Die zusätzliche Summe wäre immens wichtig, um sich nach dem 4,9-Millionen-Euro-Minus im vergangenen Geschäftsjahr zu konsolidieren und zugleich einen Anteil in den Kader zu investieren. Beispielsweise in das Rekordgehalt von 800.000 bis 900.000 Euro, das Hürzeler zur Vertragsverlängerung bewegen soll.
Pokalsieger erhält mehr als vier Millionen Euro
Für das Finale hat der Deutschen Fußball-Bund die Prämienausschüttung noch nicht exakt festgelegt. Der Verlierer dürfte knapp drei Millionen Euro Trostsumme erhalten, der Gewinner etwas mehr als vier Millionen Euro. Manchmal scheint Fußball Mathematik zu sein – wenngleich gewiss nicht in großem Maß in einem DFB-Pokal-Viertelfinale.
Und was wurde eigentlich aus Mathelehrer Hitzfeld? Der siebenfache deutsche Meistertrainer zog mit den Bayern ins Halbfinale des Uefa-Pokals ein.

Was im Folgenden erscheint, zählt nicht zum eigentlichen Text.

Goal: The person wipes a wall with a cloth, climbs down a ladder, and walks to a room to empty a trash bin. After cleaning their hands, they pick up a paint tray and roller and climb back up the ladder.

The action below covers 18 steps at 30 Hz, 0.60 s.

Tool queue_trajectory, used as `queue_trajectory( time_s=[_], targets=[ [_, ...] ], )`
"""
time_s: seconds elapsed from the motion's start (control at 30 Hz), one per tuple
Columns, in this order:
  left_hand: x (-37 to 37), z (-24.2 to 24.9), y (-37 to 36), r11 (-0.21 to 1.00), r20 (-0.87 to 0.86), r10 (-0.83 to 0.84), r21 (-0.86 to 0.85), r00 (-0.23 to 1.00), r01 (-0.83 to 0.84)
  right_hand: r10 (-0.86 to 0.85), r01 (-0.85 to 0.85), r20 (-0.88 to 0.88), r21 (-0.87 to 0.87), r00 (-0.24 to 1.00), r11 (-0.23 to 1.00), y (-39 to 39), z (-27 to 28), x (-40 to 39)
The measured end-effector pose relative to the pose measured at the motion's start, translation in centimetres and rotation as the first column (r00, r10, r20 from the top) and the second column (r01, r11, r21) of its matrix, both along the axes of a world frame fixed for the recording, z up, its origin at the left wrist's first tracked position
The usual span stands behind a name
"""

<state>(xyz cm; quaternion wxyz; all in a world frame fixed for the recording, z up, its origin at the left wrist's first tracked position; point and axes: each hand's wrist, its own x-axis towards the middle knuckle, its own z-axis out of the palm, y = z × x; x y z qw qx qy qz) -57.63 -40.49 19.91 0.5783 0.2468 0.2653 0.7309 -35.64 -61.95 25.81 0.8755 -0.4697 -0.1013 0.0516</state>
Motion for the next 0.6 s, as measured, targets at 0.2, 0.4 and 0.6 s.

Ein Szenario, mit dem St. Pauli gut leben kann – und auch rechnen sollte.
FC St. Pauli: Burchert – Wahl, Smith, Mets – Saliakas, Kemlein, Hartel, Ritzka – Afolayan, Eggestein, Saad.
Fortuna Düsseldorf: Kastenmeier – Iyoha, Hoffmann, de Wijs, Gavory – Engelhardt – Niemiec, Tanaka, Johannesson – Tzolis, Vermeij.